-------- SUPPLIED RECORDS --------

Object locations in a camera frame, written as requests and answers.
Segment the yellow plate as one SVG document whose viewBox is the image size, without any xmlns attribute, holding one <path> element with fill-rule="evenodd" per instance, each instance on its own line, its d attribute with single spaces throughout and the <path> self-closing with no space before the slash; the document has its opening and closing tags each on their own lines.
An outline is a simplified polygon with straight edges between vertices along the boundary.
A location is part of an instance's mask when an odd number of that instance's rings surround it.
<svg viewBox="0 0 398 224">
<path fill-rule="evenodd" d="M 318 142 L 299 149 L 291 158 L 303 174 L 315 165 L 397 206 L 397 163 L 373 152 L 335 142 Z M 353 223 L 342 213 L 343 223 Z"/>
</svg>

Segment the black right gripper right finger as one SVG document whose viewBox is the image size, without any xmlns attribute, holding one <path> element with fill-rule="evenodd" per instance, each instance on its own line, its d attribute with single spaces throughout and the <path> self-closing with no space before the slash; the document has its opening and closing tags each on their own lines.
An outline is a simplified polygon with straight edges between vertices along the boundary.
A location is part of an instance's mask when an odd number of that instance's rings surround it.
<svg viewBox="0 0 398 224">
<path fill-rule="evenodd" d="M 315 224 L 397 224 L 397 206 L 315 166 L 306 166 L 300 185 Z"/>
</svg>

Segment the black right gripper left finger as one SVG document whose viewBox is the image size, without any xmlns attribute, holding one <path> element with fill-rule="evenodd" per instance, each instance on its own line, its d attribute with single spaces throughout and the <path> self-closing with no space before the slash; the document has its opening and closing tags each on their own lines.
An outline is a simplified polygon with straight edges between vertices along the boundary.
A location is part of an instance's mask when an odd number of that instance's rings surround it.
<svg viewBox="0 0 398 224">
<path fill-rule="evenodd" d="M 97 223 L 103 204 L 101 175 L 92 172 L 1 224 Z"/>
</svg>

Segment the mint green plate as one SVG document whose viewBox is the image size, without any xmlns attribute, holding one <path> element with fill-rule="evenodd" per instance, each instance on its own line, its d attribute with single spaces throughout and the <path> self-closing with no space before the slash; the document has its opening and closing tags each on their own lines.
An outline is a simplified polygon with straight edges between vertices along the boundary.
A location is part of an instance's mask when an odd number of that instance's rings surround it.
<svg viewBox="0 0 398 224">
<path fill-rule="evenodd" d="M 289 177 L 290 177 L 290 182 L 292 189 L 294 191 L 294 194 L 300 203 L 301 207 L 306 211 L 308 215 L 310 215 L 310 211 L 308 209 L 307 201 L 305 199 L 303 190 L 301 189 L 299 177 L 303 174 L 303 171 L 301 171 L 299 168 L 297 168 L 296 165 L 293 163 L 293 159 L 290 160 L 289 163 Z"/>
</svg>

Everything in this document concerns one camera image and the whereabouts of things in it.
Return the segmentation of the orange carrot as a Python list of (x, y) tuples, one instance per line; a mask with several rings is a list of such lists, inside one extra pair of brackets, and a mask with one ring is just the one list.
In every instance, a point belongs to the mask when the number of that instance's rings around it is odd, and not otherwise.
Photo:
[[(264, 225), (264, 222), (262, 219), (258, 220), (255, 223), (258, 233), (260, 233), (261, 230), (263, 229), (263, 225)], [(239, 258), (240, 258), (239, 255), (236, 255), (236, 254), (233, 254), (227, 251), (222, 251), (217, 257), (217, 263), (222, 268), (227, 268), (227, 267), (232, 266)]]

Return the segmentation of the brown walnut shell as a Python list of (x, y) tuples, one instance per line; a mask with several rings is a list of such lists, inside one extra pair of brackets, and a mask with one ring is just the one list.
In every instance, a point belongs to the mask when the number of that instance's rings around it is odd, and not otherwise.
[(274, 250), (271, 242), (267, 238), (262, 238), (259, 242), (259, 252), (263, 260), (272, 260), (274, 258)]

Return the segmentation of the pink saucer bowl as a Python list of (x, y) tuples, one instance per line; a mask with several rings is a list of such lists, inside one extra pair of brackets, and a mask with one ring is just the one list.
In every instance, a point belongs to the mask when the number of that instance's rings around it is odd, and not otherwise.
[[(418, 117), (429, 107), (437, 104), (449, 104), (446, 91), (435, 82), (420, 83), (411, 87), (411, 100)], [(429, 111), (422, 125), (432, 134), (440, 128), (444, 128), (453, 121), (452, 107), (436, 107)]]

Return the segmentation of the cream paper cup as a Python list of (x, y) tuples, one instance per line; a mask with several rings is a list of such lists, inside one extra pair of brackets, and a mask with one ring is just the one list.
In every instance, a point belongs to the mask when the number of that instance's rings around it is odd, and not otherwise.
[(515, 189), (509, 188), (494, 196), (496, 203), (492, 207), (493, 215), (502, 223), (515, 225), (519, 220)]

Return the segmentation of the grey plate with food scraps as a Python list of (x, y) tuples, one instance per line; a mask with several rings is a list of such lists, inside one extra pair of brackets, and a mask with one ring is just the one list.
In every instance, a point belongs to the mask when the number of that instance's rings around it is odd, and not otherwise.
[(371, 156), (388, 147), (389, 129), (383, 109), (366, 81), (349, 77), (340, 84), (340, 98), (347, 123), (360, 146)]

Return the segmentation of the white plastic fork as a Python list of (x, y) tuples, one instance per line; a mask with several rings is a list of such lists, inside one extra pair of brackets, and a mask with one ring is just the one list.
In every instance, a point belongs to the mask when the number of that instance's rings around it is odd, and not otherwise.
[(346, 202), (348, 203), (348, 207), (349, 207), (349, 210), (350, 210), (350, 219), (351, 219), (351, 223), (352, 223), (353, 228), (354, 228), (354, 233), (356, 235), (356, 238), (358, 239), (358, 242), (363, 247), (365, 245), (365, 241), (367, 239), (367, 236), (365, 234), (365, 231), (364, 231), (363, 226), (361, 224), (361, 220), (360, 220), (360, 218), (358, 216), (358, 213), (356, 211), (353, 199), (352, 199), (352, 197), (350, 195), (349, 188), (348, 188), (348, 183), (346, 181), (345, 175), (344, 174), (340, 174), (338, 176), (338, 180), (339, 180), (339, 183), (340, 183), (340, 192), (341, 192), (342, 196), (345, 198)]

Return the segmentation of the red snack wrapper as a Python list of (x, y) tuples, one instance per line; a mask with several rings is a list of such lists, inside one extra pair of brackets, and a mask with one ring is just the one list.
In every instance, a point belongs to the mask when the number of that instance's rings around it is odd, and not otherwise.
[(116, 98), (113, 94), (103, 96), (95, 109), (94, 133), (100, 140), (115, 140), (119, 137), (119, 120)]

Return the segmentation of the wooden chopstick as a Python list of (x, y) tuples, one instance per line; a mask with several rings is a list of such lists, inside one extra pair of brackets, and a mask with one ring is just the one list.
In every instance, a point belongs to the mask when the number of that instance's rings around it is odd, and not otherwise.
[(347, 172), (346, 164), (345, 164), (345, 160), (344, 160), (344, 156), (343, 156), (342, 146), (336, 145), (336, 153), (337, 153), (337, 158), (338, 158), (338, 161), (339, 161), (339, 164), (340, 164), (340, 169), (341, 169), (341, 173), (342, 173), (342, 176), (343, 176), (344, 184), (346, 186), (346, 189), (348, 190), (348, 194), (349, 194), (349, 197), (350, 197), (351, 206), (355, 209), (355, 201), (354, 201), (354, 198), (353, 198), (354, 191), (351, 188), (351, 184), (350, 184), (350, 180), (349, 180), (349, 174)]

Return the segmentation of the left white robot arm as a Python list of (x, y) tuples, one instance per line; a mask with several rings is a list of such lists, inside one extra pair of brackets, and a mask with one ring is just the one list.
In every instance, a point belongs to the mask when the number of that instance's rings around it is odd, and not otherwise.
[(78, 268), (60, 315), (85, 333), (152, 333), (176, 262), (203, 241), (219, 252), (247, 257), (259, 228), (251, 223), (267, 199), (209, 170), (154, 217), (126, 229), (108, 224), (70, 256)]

--------

» DESCRIPTION OF THE TASK
If a line falls between the first line of the records and the line containing "Segment the yellow", inclusive, repeat it exactly; leave out all others.

» RESPONSE TO THE TASK
Object locations in a camera frame, written as requests and answers.
Segment the yellow plate as one SVG document whose viewBox is the image size, without any xmlns attribute, holding one <path> element with fill-rule="evenodd" per instance, each instance on its own line, its d attribute with single spaces throughout and the <path> self-closing with no space before the slash; the document has its opening and closing tags each on their own lines.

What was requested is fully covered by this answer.